*WHAT THE TASK ASKS:* Please return the whole listing exactly.

# # #

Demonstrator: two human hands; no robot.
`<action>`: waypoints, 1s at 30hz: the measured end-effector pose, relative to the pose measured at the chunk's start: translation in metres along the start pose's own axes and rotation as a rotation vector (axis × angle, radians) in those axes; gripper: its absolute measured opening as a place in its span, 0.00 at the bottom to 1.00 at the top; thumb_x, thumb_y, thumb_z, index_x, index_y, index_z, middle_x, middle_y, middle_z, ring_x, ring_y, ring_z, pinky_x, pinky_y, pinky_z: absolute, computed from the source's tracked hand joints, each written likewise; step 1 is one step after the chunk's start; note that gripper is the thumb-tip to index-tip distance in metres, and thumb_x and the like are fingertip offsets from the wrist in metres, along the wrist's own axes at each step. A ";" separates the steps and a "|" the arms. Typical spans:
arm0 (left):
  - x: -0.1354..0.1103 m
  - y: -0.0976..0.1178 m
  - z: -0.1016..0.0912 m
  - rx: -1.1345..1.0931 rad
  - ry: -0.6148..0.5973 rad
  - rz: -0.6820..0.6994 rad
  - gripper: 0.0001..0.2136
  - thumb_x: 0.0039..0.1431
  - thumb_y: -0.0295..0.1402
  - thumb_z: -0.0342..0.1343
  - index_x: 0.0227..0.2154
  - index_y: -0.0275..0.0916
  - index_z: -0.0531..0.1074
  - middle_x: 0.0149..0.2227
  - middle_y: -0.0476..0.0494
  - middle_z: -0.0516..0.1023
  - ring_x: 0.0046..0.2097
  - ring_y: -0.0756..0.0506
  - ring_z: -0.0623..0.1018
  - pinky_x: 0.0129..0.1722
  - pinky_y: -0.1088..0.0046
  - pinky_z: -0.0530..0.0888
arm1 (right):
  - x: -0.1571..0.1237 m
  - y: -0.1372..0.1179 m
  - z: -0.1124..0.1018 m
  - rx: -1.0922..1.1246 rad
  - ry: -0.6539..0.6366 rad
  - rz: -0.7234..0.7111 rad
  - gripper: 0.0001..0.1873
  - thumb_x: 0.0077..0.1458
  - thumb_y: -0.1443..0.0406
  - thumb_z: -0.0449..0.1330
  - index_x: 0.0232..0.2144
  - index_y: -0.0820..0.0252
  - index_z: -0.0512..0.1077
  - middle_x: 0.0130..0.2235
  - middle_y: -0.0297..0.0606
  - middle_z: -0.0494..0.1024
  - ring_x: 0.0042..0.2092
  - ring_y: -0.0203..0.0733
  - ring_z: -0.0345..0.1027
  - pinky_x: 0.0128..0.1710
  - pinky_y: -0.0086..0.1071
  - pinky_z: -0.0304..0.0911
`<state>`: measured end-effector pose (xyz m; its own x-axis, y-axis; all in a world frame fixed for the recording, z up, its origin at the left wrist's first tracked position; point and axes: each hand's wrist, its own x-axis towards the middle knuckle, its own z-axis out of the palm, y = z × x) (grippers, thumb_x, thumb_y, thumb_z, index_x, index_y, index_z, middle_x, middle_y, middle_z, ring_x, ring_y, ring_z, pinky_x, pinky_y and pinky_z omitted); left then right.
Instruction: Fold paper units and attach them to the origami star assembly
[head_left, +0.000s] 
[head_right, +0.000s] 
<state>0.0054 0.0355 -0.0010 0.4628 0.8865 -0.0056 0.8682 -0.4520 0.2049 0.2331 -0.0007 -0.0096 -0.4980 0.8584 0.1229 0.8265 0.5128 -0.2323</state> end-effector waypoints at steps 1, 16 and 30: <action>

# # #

*YOUR SOLUTION:*
Demonstrator: two human hands; no robot.
`<action>`: waypoints, 1s at 30hz: the measured end-effector pose, relative to the pose measured at the chunk's start: translation in metres along the start pose's own axes and rotation as a rotation vector (axis × angle, radians) in those axes; gripper: its absolute measured opening as a place in its span, 0.00 at the bottom to 1.00 at the top; thumb_x, thumb_y, thumb_z, index_x, index_y, index_z, middle_x, middle_y, middle_z, ring_x, ring_y, ring_z, pinky_x, pinky_y, pinky_z: absolute, computed from the source's tracked hand joints, each written likewise; step 1 is one step after the chunk's start; note that gripper is the thumb-tip to index-tip distance in metres, and thumb_x and the like are fingertip offsets from the wrist in metres, along the wrist's own axes at each step. A ";" separates the steps and a "|" the arms. Typical spans:
arm0 (left):
  - x: -0.1354..0.1103 m
  - y: -0.0976..0.1178 m
  - z: -0.1016..0.0912 m
  - rx: -1.1345..1.0931 rad
  - ry: -0.6148..0.5973 rad
  - rz: -0.6820..0.6994 rad
  - gripper: 0.0001..0.2136
  - thumb_x: 0.0039..0.1431
  - thumb_y: -0.0295..0.1402
  - thumb_z: -0.0342..0.1343
  - index_x: 0.0227..0.2154
  - index_y: -0.0275..0.0916
  - index_z: -0.0531..0.1074
  - middle_x: 0.0149..0.2227
  - middle_y: -0.0476..0.0494
  - middle_z: -0.0516..0.1023
  - ring_x: 0.0046..0.2097
  - ring_y: -0.0756..0.0506
  - ring_z: -0.0623..0.1018
  - pinky_x: 0.0129..0.1722
  - pinky_y: -0.1088..0.0046
  - pinky_z: -0.0530..0.0888
arm1 (right):
  - x: -0.1571..0.1237 m
  - y: -0.1372..0.1179 m
  - z: -0.1124..0.1018 m
  - rx: -1.0922..1.1246 rad
  - ry: -0.6539..0.6366 rad
  - rz: -0.7234..0.7111 rad
  - gripper: 0.0001..0.1873
  - thumb_x: 0.0077..0.1458
  - thumb_y: -0.1443..0.0406
  - thumb_z: -0.0449..0.1330
  - index_x: 0.0232..0.2144
  - index_y: -0.0820..0.0252
  - index_z: -0.0512..0.1077
  - middle_x: 0.0130..0.2235
  - middle_y: -0.0297..0.0606
  - middle_z: -0.0494..0.1024
  - ring_x: 0.0042..0.2092
  - ring_y: -0.0203..0.0733
  - ring_z: -0.0345..0.1027
  - pinky_x: 0.0128..0.1710
  - pinky_y: -0.0086..0.1071
  - pinky_z: -0.0304..0.0911
`<state>`: measured end-effector pose (xyz m; its own x-axis, y-axis; all in a world frame fixed for the recording, z up, its origin at the left wrist's first tracked position; point and axes: each hand's wrist, its own x-axis towards the middle knuckle, its own z-axis out of the palm, y = z × x) (grippers, thumb_x, thumb_y, thumb_z, index_x, index_y, index_z, middle_x, middle_y, middle_z, ring_x, ring_y, ring_z, pinky_x, pinky_y and pinky_z omitted); left then right.
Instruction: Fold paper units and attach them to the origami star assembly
[head_left, +0.000s] 
[head_right, +0.000s] 
<state>0.0054 0.0355 -0.0010 0.4628 0.8865 -0.0056 0.8682 -0.4520 0.2049 0.2331 -0.0007 -0.0096 -0.4980 0.8584 0.1229 0.8265 0.5128 -0.2323</state> end-effector waypoints at steps 1, 16 and 30: <action>

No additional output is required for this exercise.